I can't defend this particular doctor, since I don't know the details. In general, however, doctors step aside where there is nothing they can do to treat the patient, and invite hospice workers to sit with patients and families. Hospice workers stay in contact with the physicians for medication orders.
I'm the same, Sarah. Nothing is completely finished until I've written it.
The relationship you describe between Hospice, patients and doctors is an important one, not least because it allows overworked physicians to use their energy for healing. Whether we wish it were so or not, there is no reason why being a good doctor would necessarily make you a good Hospice person. That takes a very special person, indeed.
My feelings toward this doctor are partly justified and partly just resentment, I'm sure. I hated all of my father's doctors by the end as well.
My dad died at home. He had congestive heart failure. He came home from the hospital early in the morning and died that day. The hospice nurse barely had time to unpack her stuff. My sister is a nurse and has done a fair amount of hospice work. She and the nurse gossiped.
Something that I'm selfishly grateful for is that neither of my parents had a long period of suffering before death.
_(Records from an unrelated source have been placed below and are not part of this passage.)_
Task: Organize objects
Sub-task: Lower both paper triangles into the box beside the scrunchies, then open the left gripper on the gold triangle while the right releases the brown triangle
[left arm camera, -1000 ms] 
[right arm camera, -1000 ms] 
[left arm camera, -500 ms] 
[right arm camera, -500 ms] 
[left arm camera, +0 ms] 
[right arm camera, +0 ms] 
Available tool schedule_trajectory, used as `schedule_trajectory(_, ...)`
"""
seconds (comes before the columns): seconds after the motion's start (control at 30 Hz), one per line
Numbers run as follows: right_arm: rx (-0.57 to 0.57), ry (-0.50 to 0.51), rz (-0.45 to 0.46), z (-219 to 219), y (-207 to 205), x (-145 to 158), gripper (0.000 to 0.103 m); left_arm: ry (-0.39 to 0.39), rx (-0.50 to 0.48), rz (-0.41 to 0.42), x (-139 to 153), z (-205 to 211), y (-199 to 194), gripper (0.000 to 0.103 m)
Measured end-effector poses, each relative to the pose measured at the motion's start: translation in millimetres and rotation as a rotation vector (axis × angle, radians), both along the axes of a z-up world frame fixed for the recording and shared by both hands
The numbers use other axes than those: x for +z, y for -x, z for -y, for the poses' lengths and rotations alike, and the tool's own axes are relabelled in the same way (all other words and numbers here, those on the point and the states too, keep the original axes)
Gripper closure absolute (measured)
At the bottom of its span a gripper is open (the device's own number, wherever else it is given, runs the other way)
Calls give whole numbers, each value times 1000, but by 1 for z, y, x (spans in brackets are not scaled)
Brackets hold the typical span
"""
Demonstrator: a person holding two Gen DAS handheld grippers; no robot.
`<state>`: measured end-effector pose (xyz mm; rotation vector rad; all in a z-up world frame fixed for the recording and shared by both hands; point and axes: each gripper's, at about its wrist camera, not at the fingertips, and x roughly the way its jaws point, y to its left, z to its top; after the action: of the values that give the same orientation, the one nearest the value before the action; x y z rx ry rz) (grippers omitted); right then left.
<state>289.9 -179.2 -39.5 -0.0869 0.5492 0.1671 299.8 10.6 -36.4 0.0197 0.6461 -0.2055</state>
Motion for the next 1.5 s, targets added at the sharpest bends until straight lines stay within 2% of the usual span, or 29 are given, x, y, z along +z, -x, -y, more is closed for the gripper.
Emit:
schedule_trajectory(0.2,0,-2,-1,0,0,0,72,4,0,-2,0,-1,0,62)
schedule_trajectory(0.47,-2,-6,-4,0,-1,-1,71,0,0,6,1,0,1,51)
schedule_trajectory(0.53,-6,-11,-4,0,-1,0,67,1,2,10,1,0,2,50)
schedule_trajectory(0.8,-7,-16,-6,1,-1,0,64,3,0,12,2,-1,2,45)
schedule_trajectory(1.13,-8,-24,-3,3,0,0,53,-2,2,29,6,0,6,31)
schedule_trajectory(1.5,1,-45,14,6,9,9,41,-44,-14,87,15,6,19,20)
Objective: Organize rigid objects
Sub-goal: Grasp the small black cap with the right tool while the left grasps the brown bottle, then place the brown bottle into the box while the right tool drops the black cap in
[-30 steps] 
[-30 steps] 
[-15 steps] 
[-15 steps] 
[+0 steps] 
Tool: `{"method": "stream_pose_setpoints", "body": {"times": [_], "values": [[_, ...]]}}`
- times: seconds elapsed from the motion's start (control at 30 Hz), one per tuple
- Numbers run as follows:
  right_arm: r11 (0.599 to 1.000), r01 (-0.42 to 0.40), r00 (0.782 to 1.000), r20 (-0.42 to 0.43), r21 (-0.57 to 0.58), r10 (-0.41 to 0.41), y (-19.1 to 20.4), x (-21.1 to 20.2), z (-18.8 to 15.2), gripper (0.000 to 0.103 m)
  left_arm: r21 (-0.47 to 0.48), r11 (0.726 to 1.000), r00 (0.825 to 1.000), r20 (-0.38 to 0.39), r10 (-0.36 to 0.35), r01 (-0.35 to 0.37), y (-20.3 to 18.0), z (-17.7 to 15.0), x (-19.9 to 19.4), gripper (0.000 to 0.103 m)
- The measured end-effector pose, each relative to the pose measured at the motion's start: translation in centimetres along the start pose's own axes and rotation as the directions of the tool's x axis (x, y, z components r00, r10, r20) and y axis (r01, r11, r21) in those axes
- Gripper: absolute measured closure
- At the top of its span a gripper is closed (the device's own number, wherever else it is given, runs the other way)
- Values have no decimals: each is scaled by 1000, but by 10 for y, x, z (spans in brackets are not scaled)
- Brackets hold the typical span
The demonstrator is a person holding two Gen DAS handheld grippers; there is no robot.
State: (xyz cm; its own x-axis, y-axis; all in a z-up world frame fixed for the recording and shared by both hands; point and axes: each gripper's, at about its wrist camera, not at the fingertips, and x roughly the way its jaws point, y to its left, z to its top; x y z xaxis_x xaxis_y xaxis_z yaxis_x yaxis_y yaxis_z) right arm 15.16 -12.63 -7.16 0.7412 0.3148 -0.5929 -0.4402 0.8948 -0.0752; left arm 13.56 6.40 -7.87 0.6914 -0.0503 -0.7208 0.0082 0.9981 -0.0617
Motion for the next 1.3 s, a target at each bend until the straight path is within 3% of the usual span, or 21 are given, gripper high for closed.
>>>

I felt guilty for wanting my mom to die, there at the end. My sister says that she was doing important things, preparing to leave her life, but to me it looked like she was only suffering.
I don't know that we're meant to get over it... They're alive as long as we remember them.
I had to leave a lot of that out of this memoir because it was several stories all in itself. Suffice it to say that my relationship with my mother was rocky.